▸ Activity: Using the material below, repeat exactly the lines from the one with "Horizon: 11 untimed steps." through the one with "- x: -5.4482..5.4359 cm", ends included, without any images.

==*==

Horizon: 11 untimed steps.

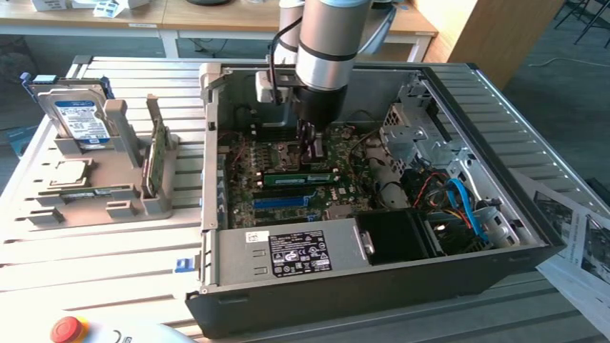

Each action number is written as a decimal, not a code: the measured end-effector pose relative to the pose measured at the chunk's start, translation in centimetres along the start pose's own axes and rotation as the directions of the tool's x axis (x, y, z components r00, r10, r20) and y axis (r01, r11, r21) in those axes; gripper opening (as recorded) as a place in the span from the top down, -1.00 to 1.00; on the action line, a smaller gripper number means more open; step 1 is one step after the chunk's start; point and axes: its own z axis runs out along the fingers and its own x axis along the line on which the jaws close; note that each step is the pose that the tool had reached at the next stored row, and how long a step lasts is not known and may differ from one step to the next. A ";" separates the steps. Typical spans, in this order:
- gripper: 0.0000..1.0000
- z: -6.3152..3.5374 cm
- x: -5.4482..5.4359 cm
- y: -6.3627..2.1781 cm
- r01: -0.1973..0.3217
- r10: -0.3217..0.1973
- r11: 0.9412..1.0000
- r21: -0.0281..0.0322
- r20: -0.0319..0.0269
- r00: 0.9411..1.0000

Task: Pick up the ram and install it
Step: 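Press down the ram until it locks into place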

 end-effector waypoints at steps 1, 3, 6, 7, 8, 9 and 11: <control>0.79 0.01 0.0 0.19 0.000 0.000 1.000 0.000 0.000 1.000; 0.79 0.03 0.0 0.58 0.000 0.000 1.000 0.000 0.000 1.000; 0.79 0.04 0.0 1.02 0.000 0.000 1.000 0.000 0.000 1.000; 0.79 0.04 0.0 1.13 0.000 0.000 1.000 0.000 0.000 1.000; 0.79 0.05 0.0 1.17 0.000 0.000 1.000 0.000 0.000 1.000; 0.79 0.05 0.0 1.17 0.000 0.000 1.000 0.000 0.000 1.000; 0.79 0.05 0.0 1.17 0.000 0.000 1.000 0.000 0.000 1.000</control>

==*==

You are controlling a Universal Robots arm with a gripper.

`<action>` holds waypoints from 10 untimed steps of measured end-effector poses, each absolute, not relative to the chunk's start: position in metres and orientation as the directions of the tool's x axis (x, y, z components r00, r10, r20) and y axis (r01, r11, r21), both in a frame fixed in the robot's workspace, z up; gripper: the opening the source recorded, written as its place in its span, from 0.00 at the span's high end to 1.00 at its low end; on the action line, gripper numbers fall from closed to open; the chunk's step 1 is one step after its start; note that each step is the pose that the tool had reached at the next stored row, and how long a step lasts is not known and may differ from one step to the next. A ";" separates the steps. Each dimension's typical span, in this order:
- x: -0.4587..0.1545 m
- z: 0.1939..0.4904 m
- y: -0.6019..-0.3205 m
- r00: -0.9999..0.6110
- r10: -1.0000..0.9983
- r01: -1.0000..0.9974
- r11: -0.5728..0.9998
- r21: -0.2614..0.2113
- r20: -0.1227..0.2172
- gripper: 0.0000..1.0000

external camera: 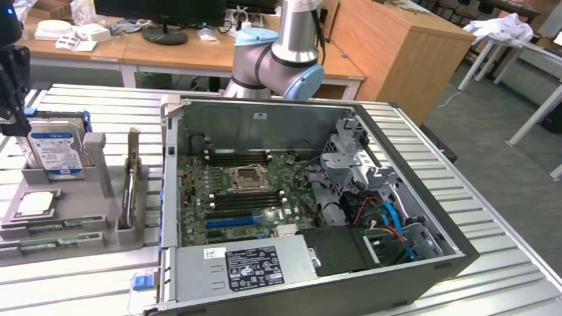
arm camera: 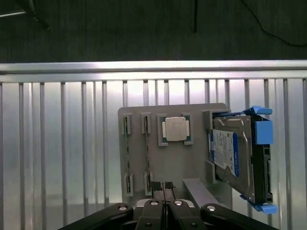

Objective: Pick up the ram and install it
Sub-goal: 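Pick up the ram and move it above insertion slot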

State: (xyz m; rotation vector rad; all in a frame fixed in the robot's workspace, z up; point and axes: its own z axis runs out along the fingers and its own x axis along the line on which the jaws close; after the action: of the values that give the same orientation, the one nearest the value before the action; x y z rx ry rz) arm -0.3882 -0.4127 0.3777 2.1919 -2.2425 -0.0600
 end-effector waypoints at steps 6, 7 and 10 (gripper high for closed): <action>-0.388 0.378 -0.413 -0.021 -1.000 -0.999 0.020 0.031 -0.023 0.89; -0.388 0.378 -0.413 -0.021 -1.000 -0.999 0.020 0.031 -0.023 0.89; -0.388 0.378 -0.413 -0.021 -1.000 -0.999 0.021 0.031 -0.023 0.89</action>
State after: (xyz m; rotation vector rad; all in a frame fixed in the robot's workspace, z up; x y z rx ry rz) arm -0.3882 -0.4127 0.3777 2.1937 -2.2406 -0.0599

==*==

▸ Expected answer:
Horizon: 11 untimed steps.


Each action number is written as a decimal, not a code: the measured end-effector pose relative to the pose measured at the chunk's start, translation in centimetres along the start pose's own axes and rotation as the directions of the tool's x axis (x, y, z components r00, r10, r20) and y axis (r01, r11, r21) in those axes; gripper opening (as recorded) as a place in the span from the top down, -1.00 to 1.00; on the action line, a smaller gripper number means more open; step 1 is one step after the chunk's start; point and axes: its own z axis runs out along the fingers and its own x axis along the line on which the jaws close; note that each step is the pose that the tool had reached at the next stored row, and how long a step lasts is not known and may differ from one step to the next. A ";" separates the steps. Typical spans, in this order:
- gripper: 0.0000..1.0000
- z: -6.3152..3.5374 cm
- x: -5.4482..5.4359 cm

This output is now finished.